Miall et. al. (2000)
mengklasifikasikan penyebab konflik berdasarkan tingkat terjadinya. Di tingkat
global terdapat dua penyebab utama terjadinya konflik, yaitu berakhirnya Perang
Dingin yang ditandai dengan pergolakan di Afrika, negara Balkan, dan wilayah
lain bekas Uni Soviet; dan lebih sistemik yakni ketimpangan secara sosial dan
ekonomi secara global, konsumsi energi besar-besaran hasil alam negara
berkembang oleh negara maju namun populasi tumbuh pesat di negara berkembang
sehingga mempersulit perbaikan kualitas manusia melalui pertumbuhan ekonomi,
dan militerisasi hubungan keamanan termasuk proliferasi senjata yang mematikan.
Di tingkat regional umumnya disebabkan pola kewilayahan yang secara sosial dan
demografis saling berbatasan. Diawali instabilitas politik suatu negara akibat
konflik internal yang berakibat eksternal seperti penyebaran senjata, kejatuhan
ekonomi regional, migrasi ke negara tetangga yang lebih aman dan serumpun.
Ditingkat negara, konflik diklasifikan lagi dalam 3 bidang, yaitu sosial,
seperti perpecahan budaya dan dominasi etnis tertentu; bidang ekonomi, akibat
kurangnya sumber daya dan kemiskinan; dan politik, karena adanya pemerintah
partisan maupun rezim yang tidak sah. Kemudian pada level kelompok partai
konflik terjadi akibat gesekan kepentingan antarkelompok yang ada. Dan pada
level individu/elit dipicu oleh kebijakan pengecualian, kepentingan golongan,
dan ketamakan pemimpinnya (Miall, et. al, 2000:78-90). Pada intinya konflik
dipicu oleh tiga faktor utama, pemimpin yang tidak bertanggung jawab diperkuat
oleh persaingan elit politik, permasalahan kelompok sejak masa sebelumnya, dan
permasalahan ekonomi (Miall, et. al, 2000:91).

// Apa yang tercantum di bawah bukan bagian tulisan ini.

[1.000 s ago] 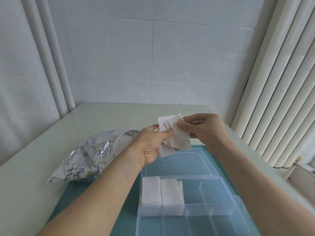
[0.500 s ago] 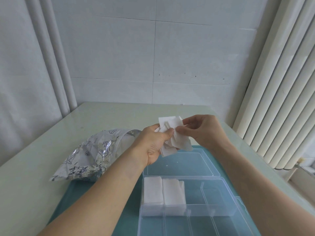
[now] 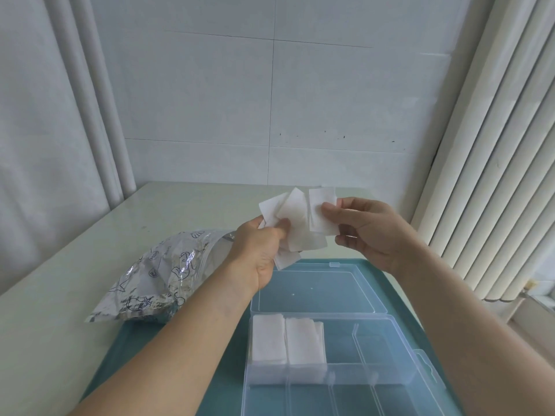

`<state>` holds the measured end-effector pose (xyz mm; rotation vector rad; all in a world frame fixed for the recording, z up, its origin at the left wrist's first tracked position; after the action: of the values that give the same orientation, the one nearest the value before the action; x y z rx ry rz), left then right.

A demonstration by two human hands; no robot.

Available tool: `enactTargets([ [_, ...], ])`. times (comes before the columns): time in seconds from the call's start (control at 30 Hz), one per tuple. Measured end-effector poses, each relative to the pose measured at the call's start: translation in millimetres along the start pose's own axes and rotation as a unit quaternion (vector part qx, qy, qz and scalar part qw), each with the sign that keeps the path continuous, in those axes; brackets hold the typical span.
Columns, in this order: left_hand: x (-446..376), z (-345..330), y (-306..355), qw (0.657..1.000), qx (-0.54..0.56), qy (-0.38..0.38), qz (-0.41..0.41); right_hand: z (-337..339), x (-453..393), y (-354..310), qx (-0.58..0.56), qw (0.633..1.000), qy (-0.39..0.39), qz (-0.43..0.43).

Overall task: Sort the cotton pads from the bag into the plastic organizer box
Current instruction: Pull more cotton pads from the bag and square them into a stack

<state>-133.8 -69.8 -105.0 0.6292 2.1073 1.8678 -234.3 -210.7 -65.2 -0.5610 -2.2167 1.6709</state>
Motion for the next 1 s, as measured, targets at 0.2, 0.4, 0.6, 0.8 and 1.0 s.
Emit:
enactTargets([
  [0.2,10.4,-8.0,-0.2,0.994,-0.081,-0.022,-0.072,-9.9,-2.5,14.6,-0.139,0.989,0.046,0.019],
  [0.4,13.1,-12.9,-1.1,0.969,-0.178,-0.032,-0.166,-12.1,3.4,15.6,-0.118,0.988,0.092,0.022],
  [0.6,8.3,-9.3,-4.8,0.989,-0.124,-0.018,-0.079,-2.9,3.7,1.7,-0.147,0.976,0.139,0.075],
  [0.8,4.1,0.8,-0.2,0.992,-0.112,-0.007,-0.059,9.0,14.5,-21.7,0.11,0.993,0.005,0.048],
  [1.0,9.0,-2.0,2.1,0.978,-0.17,-0.078,-0.094,4.2,16.9,-22.1,0.346,0.926,-0.114,0.097],
])
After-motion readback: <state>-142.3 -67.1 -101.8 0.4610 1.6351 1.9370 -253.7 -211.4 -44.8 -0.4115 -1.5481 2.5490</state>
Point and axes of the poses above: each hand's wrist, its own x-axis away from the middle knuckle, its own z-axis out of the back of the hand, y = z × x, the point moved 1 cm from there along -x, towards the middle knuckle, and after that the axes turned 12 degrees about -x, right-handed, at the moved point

Terjadinya konflik baik sekecil
apapun tentu akan memberikan dampak negatif pada pihak-pihak disekitarnya. Dan
dalam skala besar utamanya skala internasional akan memberikan efek destruktif
yang luar biasa. Oleh karena itu penting untuk membuat resolusi atas konflik
yang terjadi. Resolusi dapat dibuat melalui 3 cara seperti telah dijelaskan di
atas, yakni negosiasi, mediasi, dan intervensi.
Menurut Paul Wehr (1979)
pemetaan konflik merupakan langkah awal untuk ikut campur dalam mengelola suatu
konflik. Hal ini memberikan pemahaman kepada pengintervensi dan pihak yang
berkonflik mengenai asal, dinamika, dan kemungkinan bagi resolusi konflik (Miall,
et. al, 2000:91). Pemetaan konflik berfungsi untuk mengidentifikasi perubahan
dalam konteks apa situasi konflik dapat terjadi, termasuk kepentingan dan
kapasitas pihak ketiga untuk dapat mempengaruhi; termasuk kepemimpinan di
dalamnya, macam-macam prospek militer, kesiapan masyarakat secara umum terhadap
peredaman konflik; kemungkinan untuk menilai kembali tujuan dan mencari metode
lain pemecahan masalah, termasuk saran bagi langkah ke depan; dll (Miall, et.
al, 2000:91-3).
Salah satu konflik internasional
yang sedang mengemuka adalah konflik Suriah, yang merupakan rentetan dari Arab
Spring, yaitu pergolakan dan revolusi negara-negara Timur Tengah untuk
menggulingkan rezim otoriter dan menciptakan tatanan baru. Arab Spring terjadi
sebagai perwujudan keinginan rakyat untuk dipimpin pemerintahan demokratis yang
memberikan rakyat kebebasan berpendapat. Arab Spring dimulai dari Tunisia, lalu
merembet ke Mesir, Libya, Bahrain, dan saat ini Suriah. Konflik Suriah bisa
dikatakan merupakan “seri” Arab Spring paling masif, paling banyak melibatkan
kelompok masyarakat, paling besar dalam penggunaan senjata, dan paling banyak
menelan korban jiwa.
Dari perspektif pemetaan
konflik, kasus Suriah awalnya merupakan konflik internal dalam negeri Suriah.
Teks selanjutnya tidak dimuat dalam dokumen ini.